## ACTIVITY
Return each line of the listing exactly as written.

-------- DATA EXCERPT

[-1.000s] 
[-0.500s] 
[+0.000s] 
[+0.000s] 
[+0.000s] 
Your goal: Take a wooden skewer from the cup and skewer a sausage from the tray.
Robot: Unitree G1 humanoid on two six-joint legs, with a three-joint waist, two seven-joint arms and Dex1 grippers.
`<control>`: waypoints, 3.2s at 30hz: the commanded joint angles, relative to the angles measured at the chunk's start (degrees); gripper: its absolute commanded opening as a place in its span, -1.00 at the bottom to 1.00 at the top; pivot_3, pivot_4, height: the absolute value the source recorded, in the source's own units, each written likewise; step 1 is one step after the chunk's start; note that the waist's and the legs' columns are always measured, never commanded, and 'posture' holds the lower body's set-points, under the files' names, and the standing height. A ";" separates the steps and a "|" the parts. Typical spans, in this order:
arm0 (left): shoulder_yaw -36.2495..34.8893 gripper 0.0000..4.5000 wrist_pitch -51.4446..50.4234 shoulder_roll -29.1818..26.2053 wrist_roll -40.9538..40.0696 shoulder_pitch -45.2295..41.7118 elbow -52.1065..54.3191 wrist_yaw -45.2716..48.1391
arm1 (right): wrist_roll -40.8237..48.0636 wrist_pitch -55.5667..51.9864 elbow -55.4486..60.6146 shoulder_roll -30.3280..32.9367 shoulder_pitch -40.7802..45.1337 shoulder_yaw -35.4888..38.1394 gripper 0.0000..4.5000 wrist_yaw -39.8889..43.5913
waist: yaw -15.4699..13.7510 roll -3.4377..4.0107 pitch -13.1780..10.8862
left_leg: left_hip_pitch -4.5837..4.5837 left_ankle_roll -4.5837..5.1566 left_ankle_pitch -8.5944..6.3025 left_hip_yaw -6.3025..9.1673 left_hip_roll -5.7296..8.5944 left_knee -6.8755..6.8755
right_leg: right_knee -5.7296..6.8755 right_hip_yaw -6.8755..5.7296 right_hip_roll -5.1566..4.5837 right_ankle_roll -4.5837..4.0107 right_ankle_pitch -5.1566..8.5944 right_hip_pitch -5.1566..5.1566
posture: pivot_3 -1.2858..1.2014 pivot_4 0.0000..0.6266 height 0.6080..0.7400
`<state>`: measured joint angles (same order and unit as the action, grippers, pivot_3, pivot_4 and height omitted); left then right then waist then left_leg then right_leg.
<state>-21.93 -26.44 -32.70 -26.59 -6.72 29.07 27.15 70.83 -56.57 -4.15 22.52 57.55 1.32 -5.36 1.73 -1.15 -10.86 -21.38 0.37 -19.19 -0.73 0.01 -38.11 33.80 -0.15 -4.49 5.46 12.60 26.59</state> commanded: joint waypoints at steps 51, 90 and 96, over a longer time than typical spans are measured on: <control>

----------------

## SOLUTION TO THIS PROBLEM
[-1.000s] 
[-0.500s] 
[+0.000s] 
[+0.000s] 
[+0.000s] 
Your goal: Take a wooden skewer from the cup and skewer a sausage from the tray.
Robot: Unitree G1 humanoid on two six-joint legs, with a three-joint waist, two seven-joint arms and Dex1 grippers.
`<control>`: waypoints, 3.2s at 30hz: the commanded joint angles, relative to the angles measured at the chunk's start (degrees); gripper: its absolute commanded opening as a place in its span, -1.00 at the bottom to 1.00 at the top; pivot_3, pivot_4, height: the absolute value the source recorded, in the source's own units, each written likewise; step 1 is one step after the chunk's start; note that the waist's and the legs' columns are always measured, never commanded, and 'posture' holds the lower body's set-points, under the files' names, and the standing height. A ";" separates the steps and a "|" the parts. Typical spans, in this order:
arm0 (left): shoulder_yaw -36.2495..34.8893 gripper 0.0000..4.5000 wrist_pitch -51.4446..50.4234 shoulder_roll -29.1818..26.2053 wrist_roll -40.9538..40.0696 shoulder_pitch -45.2295..41.7118 elbow -52.1065..54.3191 wrist_yaw -45.2716..48.1391
arm1 (right): wrist_roll -40.8237..48.0636 wrist_pitch -55.5667..51.9864 elbow -55.4486..60.6146 shoulder_roll -30.3280..32.9367 shoulder_pitch -40.7802..45.1337 shoulder_yaw -35.4888..38.1394 gripper 0.0000..4.5000 wrist_yaw -39.8889..43.5913
waist: yaw -15.4699..13.7510 roll -3.4377..4.0107 pitch -13.1780..10.8862
left_leg: left_hip_pitch -4.5837..4.5837 left_ankle_roll -4.5837..5.1566 left_ankle_pitch -8.5944..6.3025 left_hip_yaw -6.3025..9.1673 left_hip_roll -5.7296..8.5944 left_knee -6.8755..6.8755
right_leg: right_knee -5.7296..6.8755 right_hip_yaw -6.8755..5.7296 right_hip_roll -5.1566..4.5837 right_ankle_roll -4.5837..4.0107 right_ankle_pitch -5.1566..8.5944 right_hip_pitch -5.1566..5.1566
posture: pivot_3 -1.2858..1.2014 pivot_4 0.0000..0.6266 height 0.6080..0.7400
`<state>`: measured joint angles (same order and unit as the action, grippers, pivot_3, pivot_4 and height omitted); left then right then waist then left_leg then right_leg.
<state>-21.93 -26.44 -32.70 -26.59 -6.72 29.07 27.15 70.83 -56.57 -4.15 22.52 57.55 1.32 -5.36 1.73 -1.15 -10.86 -21.38 0.37 -19.19 -0.73 0.01 -38.11 33.80 -0.15 -4.49 5.46 12.60 26.59</state> commanded: joint waypoints at steps 51, 90 and 96, over a longer time than typical spans are measured on: <control>

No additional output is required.